Forex shortages cripple cooking oil maker

Business
Surface Wilmar, the country’s largest cooking oil manufacturer, says it owes its external suppliers US$22 million because of acute foreign currency shortages locally.

Surface Wilmar, the country’s largest cooking oil manufacturer, says it owes its external suppliers US$22 million because of acute foreign currency shortages locally.

BY BUSINESS CORRESPONDENT

The revelations were made during a recent tour of the firm’s Chitungwiza operations by Finance minister Mthuli Ncube, who wanted to understand challenges facing the manufacturing sector.

Surface Wilmar is a joint venture between the Somani family, Wilmar International Ltd and the government of Zimbabwe through the Industrial Development Corporation. The company’s flagship product is Pure Drop cooking oil.

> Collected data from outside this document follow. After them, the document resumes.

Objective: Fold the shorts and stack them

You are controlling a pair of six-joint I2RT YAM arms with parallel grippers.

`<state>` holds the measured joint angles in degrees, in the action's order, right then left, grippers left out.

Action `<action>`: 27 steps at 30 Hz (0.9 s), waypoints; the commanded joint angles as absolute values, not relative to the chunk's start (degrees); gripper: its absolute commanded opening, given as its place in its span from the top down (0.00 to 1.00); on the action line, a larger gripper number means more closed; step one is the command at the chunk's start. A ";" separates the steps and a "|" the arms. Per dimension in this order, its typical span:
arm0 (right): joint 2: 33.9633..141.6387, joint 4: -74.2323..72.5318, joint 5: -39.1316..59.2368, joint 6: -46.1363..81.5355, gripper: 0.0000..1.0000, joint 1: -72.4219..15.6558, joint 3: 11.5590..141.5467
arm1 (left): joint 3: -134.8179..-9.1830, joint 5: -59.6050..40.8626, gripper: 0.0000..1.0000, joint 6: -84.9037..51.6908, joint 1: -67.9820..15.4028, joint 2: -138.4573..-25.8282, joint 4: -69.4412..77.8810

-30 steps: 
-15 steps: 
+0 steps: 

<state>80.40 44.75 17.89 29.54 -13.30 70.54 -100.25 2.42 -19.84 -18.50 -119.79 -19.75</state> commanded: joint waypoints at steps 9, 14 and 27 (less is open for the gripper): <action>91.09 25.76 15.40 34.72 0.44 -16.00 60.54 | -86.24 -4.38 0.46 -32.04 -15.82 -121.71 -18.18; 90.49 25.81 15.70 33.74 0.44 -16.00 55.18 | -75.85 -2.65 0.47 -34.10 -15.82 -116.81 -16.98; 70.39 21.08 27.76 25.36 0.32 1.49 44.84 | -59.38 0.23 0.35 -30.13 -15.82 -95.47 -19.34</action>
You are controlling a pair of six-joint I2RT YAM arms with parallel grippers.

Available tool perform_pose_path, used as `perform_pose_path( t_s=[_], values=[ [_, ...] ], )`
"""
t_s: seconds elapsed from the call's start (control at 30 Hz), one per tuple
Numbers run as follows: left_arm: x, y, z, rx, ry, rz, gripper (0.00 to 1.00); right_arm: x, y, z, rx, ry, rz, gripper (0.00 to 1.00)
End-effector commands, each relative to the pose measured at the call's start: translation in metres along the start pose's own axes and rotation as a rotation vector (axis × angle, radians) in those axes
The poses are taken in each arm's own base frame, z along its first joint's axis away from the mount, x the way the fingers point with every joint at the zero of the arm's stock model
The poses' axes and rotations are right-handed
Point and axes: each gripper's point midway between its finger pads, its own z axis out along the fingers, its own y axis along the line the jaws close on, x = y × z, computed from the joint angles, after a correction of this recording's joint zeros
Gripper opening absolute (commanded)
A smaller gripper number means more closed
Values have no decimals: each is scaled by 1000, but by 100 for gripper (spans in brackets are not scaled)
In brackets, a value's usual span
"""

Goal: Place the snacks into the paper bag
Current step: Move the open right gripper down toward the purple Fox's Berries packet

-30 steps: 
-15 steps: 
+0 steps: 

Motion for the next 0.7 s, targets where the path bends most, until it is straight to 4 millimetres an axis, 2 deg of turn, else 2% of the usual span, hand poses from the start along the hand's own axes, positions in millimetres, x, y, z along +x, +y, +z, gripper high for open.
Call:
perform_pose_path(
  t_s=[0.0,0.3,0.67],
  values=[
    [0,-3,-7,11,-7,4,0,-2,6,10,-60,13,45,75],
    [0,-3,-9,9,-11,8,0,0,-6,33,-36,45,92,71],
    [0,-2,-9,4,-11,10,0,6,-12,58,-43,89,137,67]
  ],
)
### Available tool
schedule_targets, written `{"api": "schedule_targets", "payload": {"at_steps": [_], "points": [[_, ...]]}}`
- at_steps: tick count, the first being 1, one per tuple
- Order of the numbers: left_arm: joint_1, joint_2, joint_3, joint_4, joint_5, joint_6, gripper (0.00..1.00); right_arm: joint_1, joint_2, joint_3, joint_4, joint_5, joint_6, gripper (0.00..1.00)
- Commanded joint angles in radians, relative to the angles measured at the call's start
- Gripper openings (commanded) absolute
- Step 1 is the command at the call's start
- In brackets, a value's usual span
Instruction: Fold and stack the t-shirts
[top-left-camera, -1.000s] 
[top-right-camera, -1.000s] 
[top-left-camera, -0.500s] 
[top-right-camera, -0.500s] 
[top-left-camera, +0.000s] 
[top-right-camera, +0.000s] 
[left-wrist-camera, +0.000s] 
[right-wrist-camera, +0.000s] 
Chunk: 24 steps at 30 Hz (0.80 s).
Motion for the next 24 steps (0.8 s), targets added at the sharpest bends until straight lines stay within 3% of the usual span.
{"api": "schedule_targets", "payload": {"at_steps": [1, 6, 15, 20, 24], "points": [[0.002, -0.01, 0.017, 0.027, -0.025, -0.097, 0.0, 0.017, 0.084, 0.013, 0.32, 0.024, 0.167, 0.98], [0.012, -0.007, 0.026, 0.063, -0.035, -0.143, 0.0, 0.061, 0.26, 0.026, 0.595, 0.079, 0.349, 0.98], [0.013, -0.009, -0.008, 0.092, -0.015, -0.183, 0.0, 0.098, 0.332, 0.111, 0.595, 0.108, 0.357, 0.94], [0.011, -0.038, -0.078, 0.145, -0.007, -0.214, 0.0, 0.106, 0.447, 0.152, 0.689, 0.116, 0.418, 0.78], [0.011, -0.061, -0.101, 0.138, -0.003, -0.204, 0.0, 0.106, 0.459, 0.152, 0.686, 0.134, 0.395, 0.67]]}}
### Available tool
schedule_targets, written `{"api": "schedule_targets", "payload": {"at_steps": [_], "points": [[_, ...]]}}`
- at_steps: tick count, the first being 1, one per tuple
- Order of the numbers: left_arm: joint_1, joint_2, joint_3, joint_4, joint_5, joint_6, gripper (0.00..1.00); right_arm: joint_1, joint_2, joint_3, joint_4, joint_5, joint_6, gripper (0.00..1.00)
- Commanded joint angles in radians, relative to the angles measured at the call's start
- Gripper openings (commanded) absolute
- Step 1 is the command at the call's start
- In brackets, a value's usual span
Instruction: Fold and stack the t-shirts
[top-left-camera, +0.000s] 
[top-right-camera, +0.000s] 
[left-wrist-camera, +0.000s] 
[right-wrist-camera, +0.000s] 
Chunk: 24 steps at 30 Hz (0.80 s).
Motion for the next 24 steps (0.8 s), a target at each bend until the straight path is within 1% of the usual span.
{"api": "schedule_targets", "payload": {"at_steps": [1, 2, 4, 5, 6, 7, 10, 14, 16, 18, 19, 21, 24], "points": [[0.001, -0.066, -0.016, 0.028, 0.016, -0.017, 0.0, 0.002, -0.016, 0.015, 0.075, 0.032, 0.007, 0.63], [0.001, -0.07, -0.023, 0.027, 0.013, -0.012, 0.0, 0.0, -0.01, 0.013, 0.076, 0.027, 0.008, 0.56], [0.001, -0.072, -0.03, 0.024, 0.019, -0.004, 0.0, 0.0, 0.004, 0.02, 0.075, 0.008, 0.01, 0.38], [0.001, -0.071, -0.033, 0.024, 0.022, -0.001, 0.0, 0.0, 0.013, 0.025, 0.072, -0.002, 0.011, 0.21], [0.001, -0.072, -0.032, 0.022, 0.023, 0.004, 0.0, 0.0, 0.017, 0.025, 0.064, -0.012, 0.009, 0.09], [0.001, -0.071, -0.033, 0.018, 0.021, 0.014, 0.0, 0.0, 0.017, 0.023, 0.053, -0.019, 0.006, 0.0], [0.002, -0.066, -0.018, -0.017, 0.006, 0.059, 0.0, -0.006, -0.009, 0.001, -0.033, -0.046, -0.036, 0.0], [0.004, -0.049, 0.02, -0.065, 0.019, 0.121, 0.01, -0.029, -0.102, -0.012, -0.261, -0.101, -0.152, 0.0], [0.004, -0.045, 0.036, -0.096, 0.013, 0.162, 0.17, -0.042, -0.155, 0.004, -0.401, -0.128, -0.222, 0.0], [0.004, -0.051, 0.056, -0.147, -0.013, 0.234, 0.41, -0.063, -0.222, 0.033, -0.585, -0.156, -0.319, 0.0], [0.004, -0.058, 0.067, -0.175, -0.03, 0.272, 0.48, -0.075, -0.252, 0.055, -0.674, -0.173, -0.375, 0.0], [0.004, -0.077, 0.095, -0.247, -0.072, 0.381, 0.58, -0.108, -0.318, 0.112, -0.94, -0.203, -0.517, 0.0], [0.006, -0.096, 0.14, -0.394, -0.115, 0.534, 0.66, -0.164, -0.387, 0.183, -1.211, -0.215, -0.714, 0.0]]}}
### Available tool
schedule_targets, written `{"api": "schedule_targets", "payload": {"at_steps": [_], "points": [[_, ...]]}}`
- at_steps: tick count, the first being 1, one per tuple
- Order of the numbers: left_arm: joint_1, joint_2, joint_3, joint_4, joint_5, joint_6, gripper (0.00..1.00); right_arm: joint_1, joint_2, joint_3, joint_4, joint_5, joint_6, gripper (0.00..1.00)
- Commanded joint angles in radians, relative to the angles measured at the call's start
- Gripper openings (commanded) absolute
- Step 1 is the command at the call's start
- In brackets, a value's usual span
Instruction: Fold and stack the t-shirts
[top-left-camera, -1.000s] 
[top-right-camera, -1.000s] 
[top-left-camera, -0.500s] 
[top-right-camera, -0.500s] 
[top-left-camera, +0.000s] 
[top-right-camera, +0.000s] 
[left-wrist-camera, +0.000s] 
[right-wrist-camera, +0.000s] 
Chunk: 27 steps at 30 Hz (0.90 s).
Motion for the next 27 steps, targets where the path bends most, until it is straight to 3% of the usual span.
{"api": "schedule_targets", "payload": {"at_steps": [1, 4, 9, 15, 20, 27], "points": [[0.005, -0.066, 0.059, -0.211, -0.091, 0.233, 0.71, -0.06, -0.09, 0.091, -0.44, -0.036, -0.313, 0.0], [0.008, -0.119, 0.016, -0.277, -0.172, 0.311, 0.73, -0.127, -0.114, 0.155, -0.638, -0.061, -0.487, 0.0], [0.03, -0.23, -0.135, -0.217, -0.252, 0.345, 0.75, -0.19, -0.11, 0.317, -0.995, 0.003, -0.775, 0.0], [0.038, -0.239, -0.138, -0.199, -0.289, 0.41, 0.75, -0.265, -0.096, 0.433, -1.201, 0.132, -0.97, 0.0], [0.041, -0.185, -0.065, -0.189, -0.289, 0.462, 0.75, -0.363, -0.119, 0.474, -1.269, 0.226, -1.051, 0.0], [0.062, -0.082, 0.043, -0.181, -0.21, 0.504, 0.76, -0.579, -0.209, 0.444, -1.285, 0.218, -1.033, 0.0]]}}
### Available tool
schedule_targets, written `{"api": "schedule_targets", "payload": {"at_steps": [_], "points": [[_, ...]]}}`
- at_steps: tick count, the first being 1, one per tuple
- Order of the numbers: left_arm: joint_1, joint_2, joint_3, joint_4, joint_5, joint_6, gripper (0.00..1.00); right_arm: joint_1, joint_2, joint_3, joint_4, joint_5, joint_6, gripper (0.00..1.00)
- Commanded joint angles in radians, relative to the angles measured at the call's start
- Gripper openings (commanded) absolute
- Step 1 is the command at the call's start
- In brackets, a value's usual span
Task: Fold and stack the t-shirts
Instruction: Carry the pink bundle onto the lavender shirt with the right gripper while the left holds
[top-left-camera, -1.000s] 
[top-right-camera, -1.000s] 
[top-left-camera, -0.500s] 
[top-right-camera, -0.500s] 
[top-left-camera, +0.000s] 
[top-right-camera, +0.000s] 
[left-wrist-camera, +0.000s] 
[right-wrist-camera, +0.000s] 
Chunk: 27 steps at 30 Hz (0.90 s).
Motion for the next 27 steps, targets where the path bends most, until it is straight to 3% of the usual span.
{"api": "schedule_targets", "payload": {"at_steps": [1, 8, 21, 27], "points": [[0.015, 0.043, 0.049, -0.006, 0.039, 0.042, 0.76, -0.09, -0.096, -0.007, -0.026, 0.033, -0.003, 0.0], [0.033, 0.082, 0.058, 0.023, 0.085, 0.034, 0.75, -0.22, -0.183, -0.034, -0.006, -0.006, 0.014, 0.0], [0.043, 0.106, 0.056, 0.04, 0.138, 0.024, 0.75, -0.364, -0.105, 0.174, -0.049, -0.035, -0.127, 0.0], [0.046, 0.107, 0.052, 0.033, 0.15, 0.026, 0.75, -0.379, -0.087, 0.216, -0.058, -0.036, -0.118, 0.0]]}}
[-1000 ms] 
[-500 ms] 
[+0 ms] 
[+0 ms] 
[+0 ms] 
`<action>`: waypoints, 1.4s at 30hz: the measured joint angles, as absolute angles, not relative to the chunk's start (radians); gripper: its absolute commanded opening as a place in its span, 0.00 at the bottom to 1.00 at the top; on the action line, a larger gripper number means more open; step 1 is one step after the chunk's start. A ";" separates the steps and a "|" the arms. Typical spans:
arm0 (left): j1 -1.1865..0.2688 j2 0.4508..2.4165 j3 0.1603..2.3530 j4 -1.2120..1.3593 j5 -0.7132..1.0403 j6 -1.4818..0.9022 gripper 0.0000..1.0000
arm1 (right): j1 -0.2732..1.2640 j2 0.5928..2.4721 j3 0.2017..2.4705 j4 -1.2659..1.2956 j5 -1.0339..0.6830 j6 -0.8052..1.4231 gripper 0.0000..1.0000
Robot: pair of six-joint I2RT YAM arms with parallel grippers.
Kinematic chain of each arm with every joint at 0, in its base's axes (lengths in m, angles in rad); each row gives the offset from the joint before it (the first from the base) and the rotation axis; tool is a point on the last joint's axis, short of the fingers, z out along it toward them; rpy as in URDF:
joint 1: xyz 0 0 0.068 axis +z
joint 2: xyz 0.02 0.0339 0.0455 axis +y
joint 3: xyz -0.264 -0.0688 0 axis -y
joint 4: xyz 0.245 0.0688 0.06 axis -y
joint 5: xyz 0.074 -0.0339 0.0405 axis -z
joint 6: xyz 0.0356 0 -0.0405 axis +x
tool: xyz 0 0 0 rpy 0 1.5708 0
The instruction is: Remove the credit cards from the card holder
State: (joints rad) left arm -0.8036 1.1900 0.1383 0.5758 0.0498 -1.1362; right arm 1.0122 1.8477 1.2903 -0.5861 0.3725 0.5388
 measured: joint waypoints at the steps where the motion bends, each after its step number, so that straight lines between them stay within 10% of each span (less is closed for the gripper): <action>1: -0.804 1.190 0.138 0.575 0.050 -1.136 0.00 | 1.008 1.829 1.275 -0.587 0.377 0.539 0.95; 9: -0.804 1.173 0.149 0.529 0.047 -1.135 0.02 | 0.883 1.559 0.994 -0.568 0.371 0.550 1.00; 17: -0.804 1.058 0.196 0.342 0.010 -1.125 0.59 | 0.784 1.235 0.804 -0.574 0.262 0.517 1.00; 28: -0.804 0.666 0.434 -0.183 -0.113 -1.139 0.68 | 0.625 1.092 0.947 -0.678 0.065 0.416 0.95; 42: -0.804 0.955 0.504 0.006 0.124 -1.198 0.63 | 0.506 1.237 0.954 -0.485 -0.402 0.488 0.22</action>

The firm processes soya beans and cottonseed to extract oil, with the residual high protein being used for stockfeed formulations.

It employs 450 people as direct labour and indirectly engages at least 1 000 people in downstream sales and distribution.

At least 98% of the company’s workforce is from Chitungwiza.

Surface Wilmar acting CEO Sylvester Mangani told journalists after Ncube’s tour that they were struggling to get credit lines to import raw materials.

“What has happened is that for a period of time we have had a good relationship with our suppliers and we were getting good credit lines from them, but for the last six months we have not been able to service them,” he said.

“Unless we pay back, that credibility will be lost.

“The company has failed to service external loans due to lack of forex.

“Our external debt now stands at $22 million and it is attracting interest daily in nostro dollars.”

The company’s capacity utilisation for packaged cooking oil, soya meal and cotton meal stands at 26%, 8% and 11% respectively.

Mangani said the low capacity utilisation was due to the unavailability of inputs and lack of foreign currency.

He said the company would soon embark on a contract farming programme where at least 100 000 hectares of soya beans would be grown under irrigation in five years’ time.

Mangani said the project would save the country $50 million in foreign currency annually.

However, Mangani said government’s decision to lift a ban on the importation of selected basic commodities was “a kick in the teeth” for local industry.

“What we are saying is that the government has said people can use their free funds to import cooking oil from South Africa, but we are saying we can supply it cheaper,” he said.

“Those same free funds can then be channelled towards us so that we import the raw materials to supply locally.”

Surface Wilmar is the main investor in Olivine Industries with a 65% stake while the Zimbabwean government holds a 35% stake.

Olivine said it needed foreign currency to buy modern equipment to enhance its competitiveness.

Ncube said the government would support the modernisation of Olivine to improve the value of its equity.